Yes, of course, you all know Molly Wood from the internet, but what do you give top billing these days when you introduce yourself? Oh, everybody in the pool. So I'm the founder and CEO of Molly Wood Media, which is a climate solutions media company where I produce and host the podcast, Everybody in the Pool.
highlighting solutions, tech solutions to the climate crisis. So I went from tech reporter to a climate tech reporter. You got your 500th episode coming up too, right? 100. 100. Oh, what did I say? 500? That is spoken like a man who's still doing a daily show. We're a weekly. Gotcha. Sorry. Sorry. I wasn't trying to set you up for unreasonable expectations. I know. I'm like, 100 sounded so cool. Talk to a guy who does a show every day.
No, 100 episodes is a big deal. So congratulations on that. Thank you. I'm very excited. I feel very proud of the show. I love it. I love it. So we did this before. People seem to like it, where we got going on a text message conversation with each other and then decided, you know what? We should probably record this. So-
obviously we're going to be reading some of the things we wrote on the text message and then adding things that come to our head now. And there might be a couple of things from the text message conversation that aren't appropriate to say in front of everyone. Um, but, uh, we were having another conversation and it kind of led into us talking about using these chat bots and large language models and privacy implications. And I said,
that I wanted advice about my blood tests that I got the other day. By the way, they came back very good. But I was just like, well, I'm curious what this means. But I very much did not want to give it my actual test results. So I just asked questions about specific results. I didn't like upload the whole thing. And then I told it, my dad got these results. What do they mean?
You went full asking for a friend. Yeah, totally. Yeah. My dad is also the same age as me. Weird time travel. Don't ask. But yeah. So wild. Same name. It's just like, yeah. Yeah. Yeah. But this kicked off a long conversation about trust in AI, which I think is
you know, a growing conversation. And we will get more into that later in the text thread. I responded and said, you know, it's funny because this is sort of why I am currently fascinated with this South Korean company called Noonal, N-E-W-N-A-L, which, and full disclosure, like full disclosure, the way that I found out about this company is that I am an advisor to a PR firm that is currently representing Noonal.
And so they were like, hey, can you do you want to like connect with this company and maybe talk to some media about them? And are you know, it just sounds like something you might think is interesting. So I just want to like disclose that off the bat. This is not an organic discovery. However, the they were totally right. I was completely fascinated by this because the deal with Noonal is that they're creating an OS, first of all, like a software, a Web3 based software.
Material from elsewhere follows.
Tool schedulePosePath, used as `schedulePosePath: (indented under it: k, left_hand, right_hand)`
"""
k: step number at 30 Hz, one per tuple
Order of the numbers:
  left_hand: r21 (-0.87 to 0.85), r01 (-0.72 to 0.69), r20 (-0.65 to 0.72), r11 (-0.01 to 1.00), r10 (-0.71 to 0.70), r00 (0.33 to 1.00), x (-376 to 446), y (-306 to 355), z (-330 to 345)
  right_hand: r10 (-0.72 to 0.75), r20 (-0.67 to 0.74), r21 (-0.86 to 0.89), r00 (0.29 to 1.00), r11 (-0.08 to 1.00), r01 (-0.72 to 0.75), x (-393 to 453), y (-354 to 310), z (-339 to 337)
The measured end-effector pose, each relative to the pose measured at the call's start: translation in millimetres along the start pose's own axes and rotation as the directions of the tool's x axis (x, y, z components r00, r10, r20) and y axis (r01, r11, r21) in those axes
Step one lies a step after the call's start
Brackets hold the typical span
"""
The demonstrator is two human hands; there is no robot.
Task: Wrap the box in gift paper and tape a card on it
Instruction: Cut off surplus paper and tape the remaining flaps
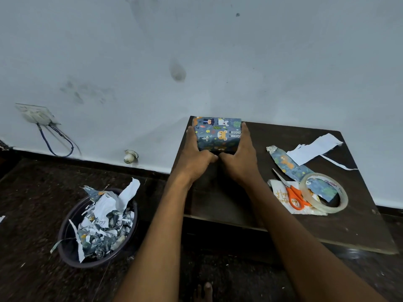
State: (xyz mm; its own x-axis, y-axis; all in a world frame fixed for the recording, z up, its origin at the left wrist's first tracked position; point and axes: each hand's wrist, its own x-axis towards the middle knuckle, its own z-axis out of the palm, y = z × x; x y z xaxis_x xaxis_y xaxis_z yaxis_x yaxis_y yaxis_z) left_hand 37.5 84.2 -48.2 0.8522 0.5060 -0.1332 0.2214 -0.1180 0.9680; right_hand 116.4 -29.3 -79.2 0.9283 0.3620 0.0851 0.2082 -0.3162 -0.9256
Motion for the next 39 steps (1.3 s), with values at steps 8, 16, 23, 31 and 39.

operating system that takes in all of your personal data and creates a digital clone of you on device not like you send it all to gpt right it's trained only on your data and then it becomes you your constant companion which is how so many people including me and i need to not do this because it is ecologically damaging and also i'm giving too many secrets to like claude
But it becomes your constant companion unless it needs information from the web. So I said, this is why I'm like kind of obsessed with this because that clone that's only created on my data that by the way, lives on noodles own phone, uh,
is very appealing these days. Yeah. And I very much so. If I can run an open source model, and I think I was actually thinking of a Google announcement where they're, they have a framework that lets you download things from hugging face.
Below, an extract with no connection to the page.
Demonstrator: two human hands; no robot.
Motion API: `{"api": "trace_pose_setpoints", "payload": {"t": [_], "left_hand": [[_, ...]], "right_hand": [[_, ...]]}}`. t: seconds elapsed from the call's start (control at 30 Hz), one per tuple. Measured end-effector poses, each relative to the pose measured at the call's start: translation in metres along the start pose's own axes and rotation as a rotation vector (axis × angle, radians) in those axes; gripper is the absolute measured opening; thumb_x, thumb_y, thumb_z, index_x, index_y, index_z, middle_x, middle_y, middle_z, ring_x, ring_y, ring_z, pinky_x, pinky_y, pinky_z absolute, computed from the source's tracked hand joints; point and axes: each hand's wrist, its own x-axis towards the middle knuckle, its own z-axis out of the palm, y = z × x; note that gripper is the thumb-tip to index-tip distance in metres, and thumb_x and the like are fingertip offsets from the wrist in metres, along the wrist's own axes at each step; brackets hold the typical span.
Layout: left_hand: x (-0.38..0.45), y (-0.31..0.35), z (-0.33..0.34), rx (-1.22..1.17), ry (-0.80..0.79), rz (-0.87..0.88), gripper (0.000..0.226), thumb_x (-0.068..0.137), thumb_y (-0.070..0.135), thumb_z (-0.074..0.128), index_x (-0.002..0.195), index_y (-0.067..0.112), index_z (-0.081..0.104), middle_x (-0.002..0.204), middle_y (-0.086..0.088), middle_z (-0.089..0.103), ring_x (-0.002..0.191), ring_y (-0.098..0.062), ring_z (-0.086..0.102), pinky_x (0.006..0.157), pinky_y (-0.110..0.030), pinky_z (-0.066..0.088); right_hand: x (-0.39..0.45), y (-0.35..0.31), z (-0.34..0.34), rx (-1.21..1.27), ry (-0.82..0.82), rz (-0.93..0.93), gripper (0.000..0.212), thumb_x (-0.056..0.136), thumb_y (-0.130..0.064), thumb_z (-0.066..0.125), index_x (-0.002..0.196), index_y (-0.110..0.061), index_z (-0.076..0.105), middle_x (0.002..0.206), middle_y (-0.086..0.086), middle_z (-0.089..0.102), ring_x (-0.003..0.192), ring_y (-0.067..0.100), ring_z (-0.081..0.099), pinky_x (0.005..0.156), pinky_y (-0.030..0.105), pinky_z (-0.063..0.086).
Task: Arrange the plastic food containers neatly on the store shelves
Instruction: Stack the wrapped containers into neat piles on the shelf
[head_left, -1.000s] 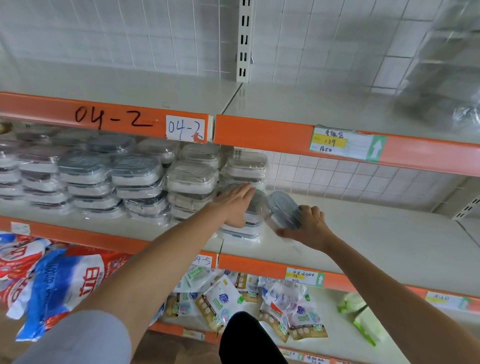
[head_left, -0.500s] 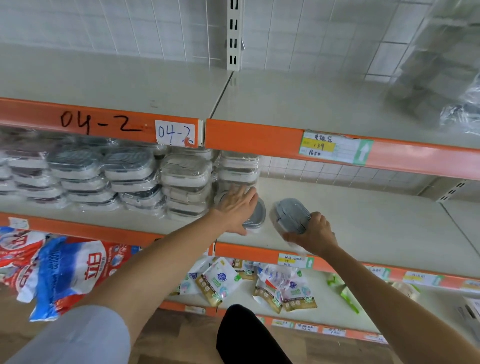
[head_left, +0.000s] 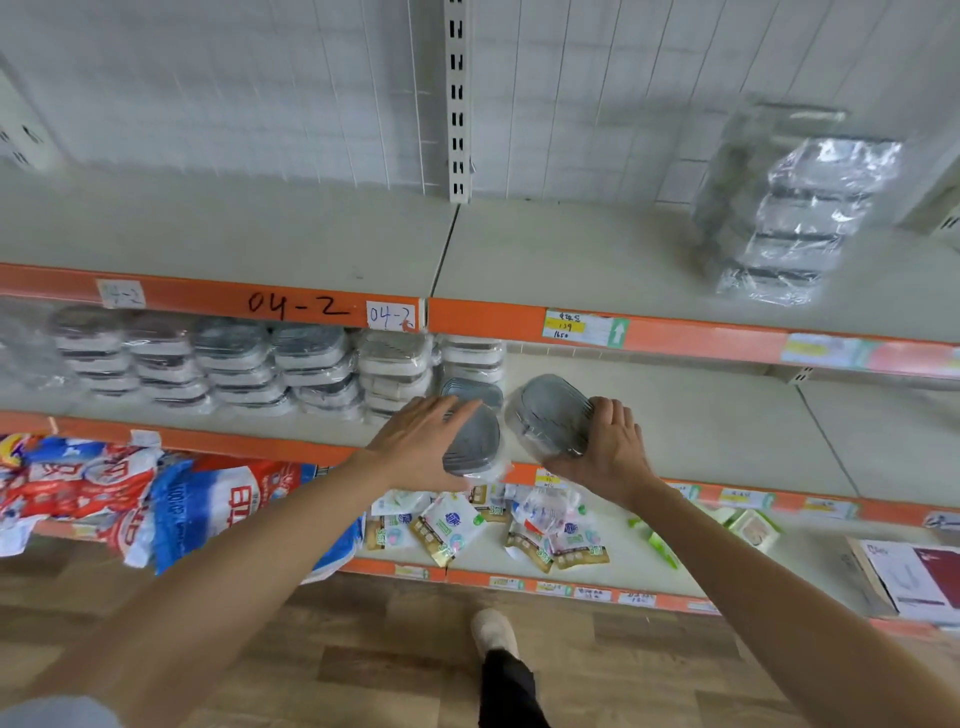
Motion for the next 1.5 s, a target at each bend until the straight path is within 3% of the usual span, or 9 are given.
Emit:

and run them locally. But if I can run an open source model on my phone with no internet connection, so it doesn't even need wifi to be on and it could analyze my blood test, then yeah, I'll give it my full test. I won't pretend to be my own dad. I'll just let it look at it 'cause I know it's not going anywhere.
Right. Or I can say, I went externally to the web and I compared, I always just put in the numbers of a blood test, right? And I'm like, what's the range? Take all of that back to my digital clone and be like,
based on everything that you know about me what do you think here and i'll be like well you did go vegan you know whatever like anyway um yeah yeah it would know more about you than any given instance of claude or chat gpt or any of them right exactly it knows it is it is in fact me so i would myself should i change my diet and it would be like girl you know you're not going to stick with that that kind of thing so i so i was like i love that yes and even up to including
alternative hardware, which you and I, we have been around, right? We have seen low cost phones running alternative operating systems come and go and fail just about every time. And I've been skeptical about that forever, but also like, I don't trust Apple anymore either.
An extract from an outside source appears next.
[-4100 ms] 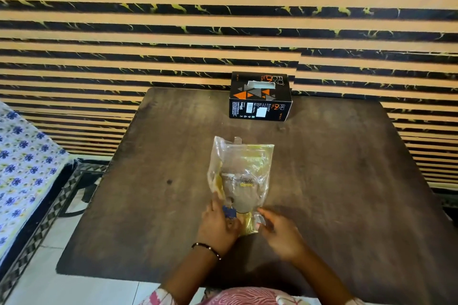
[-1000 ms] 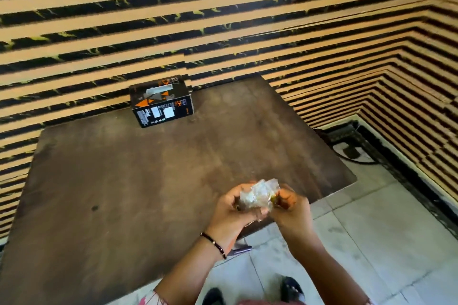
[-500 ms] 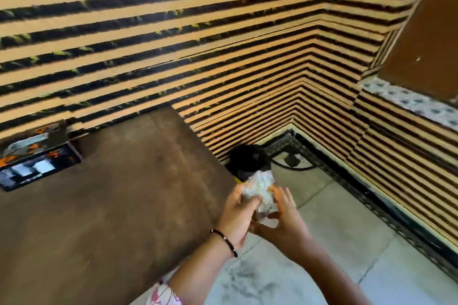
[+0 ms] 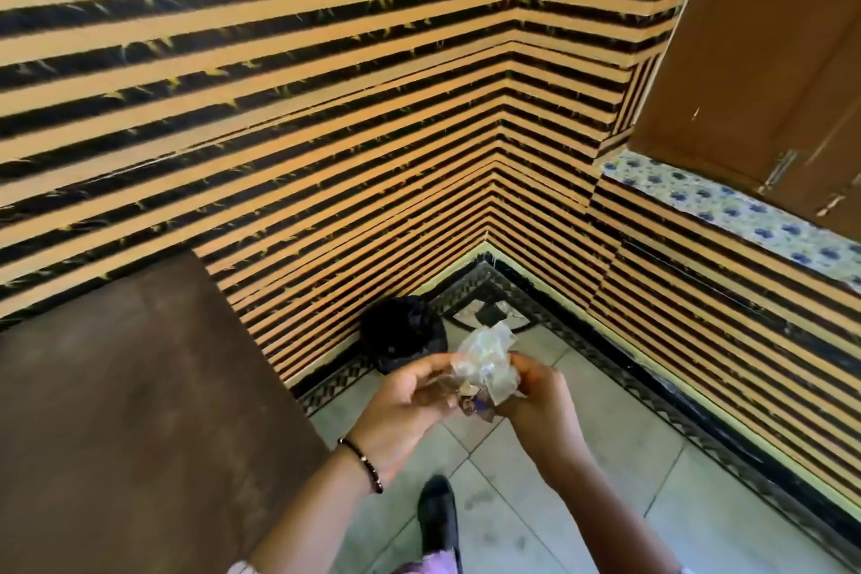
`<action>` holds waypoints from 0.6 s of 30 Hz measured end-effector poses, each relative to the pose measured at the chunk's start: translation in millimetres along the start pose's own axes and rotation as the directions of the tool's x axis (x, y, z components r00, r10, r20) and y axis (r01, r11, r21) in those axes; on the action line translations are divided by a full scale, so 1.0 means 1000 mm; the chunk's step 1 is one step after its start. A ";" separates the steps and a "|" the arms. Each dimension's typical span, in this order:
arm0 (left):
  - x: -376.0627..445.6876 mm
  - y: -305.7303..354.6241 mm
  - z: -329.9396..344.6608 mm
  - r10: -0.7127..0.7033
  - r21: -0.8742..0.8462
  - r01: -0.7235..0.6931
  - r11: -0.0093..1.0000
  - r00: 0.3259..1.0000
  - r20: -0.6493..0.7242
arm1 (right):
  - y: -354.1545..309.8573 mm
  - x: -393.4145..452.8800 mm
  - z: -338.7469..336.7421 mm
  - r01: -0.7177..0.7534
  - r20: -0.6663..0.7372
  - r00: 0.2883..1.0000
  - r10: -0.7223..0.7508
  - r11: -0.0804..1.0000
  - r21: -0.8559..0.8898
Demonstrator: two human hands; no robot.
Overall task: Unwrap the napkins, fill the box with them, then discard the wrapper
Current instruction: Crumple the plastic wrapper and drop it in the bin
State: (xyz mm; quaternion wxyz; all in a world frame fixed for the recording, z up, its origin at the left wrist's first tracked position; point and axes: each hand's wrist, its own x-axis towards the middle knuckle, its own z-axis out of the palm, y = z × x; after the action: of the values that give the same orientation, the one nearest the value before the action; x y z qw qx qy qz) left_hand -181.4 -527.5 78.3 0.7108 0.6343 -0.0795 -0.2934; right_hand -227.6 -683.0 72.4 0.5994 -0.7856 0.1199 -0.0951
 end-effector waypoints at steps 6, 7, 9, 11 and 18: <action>0.093 0.010 -0.007 0.061 0.049 -0.057 0.997 0.994 -0.086 | 0.005 0.097 -0.010 -0.007 0.037 0.999 0.009 0.999 -0.051; 0.112 0.013 -0.010 0.072 0.034 -0.069 0.997 0.991 -0.108 | 0.006 0.119 -0.010 -0.013 0.051 0.999 0.016 0.998 -0.061; 0.144 0.018 -0.016 0.073 0.003 -0.073 0.997 0.989 -0.132 | 0.008 0.153 -0.009 -0.033 0.091 0.995 0.037 0.998 -0.050; 0.170 0.024 -0.023 0.061 -0.019 -0.065 0.998 0.987 -0.148 | 0.007 0.180 -0.008 -0.056 0.110 0.992 0.058 0.998 -0.029; 0.236 0.034 -0.047 0.035 -0.013 -0.039 0.999 0.967 -0.253 | 0.017 0.259 0.006 -0.150 0.209 0.967 0.144 0.989 0.013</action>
State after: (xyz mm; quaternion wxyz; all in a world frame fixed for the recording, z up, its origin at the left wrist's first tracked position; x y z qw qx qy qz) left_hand 44.6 -608.8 40.7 0.7262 0.6584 0.0024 -0.1978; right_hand 20.4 -760.0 55.3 0.6254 -0.7715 0.1131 0.0303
Honestly, TNO is always my operative procedure. And that's not even casting judgments. It's like, just trust no one. Which I think sometimes people say, oh, so you don't do anything? I'm like, no, I just do things knowing this data could go and be used for anything.
So I'm going to say I won't upload my blood test, but I will put some stuff out there because I'm like, they're going to find this stuff out about me anyway. Right. But but don't assume that it's not getting out there is kind of where I come from. Right. Exactly. And then how can we do better? Which led into that in your suggestion? Yeah. So it reminded me of Tim Berners-Lee's solid book.
But for AI, Solid is his project to create a decentralized identity verification where you control your personal data and then you...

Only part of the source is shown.